What to work on -> Of the lines below, write out exactly those from the line with "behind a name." through the line with "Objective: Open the", both included, and skip the rest.

Data below ->

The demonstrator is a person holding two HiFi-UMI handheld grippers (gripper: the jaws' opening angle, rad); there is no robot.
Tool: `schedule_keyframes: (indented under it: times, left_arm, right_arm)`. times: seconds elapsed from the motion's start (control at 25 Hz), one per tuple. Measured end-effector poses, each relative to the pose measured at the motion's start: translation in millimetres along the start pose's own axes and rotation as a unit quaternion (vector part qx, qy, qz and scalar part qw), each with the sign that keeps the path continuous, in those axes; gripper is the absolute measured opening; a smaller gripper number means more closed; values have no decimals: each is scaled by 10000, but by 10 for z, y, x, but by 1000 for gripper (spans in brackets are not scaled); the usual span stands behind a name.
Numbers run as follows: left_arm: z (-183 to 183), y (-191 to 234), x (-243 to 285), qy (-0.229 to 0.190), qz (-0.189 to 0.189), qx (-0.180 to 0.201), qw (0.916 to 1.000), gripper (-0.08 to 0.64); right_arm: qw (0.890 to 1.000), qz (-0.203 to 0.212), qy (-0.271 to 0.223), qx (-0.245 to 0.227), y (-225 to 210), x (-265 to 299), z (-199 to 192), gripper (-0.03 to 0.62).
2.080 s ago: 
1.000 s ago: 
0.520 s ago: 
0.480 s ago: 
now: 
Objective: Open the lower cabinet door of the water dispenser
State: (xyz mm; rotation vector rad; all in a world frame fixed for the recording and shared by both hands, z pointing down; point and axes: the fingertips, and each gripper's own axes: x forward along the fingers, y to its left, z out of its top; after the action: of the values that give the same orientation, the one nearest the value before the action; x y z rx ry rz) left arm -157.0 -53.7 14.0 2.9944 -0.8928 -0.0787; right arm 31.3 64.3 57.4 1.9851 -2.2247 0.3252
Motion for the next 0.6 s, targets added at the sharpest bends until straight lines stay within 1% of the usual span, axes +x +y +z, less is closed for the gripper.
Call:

Output below ->
Tool: `schedule_keyframes: (indented under it: times, left_arm, right_arm)`. times: seconds elapsed from the motion's start (control at 25 Hz), one per tuple. Measured end-effector poses, each relative to the pose measured at the motion's start: translation in millimetres along the start pose's own axes and rotation as a unit quaternion (vector part qx, qy, qz and scalar part qw), each with the sign that keeps the path continuous, in those axes; gripper is the absolute measured opening; a smaller gripper number means more closed; values have no decimals: each is scaled by 10000, but by 10 for z, y, x, but by 1000 for gripper (spans in brackets are not scaled); the usual span stands behind a name.
Numbers run as follows: left_arm: z (-183 to 183), y (-191 to 234), x (-243 to 285), qy (-0.229 to 0.190), qz (-0.189 to 0.189), qx (-0.180 to 0.201), qw (0.916 to 1.000), gripper (-0.08 to 0.64); right_arm: qw (0.890 to 1.000), qz (-0.203 to 0.212), qy (-0.271 to 0.223), qx (-0.245 to 0.227), y (-225 to 210), x (-265 to 299), z (-199 to 192), gripper (-0.03 to 0.62).
2.080 s ago: 
1.000 s ago: 
0.520 s ago: 
0.480 s ago: 
now: 
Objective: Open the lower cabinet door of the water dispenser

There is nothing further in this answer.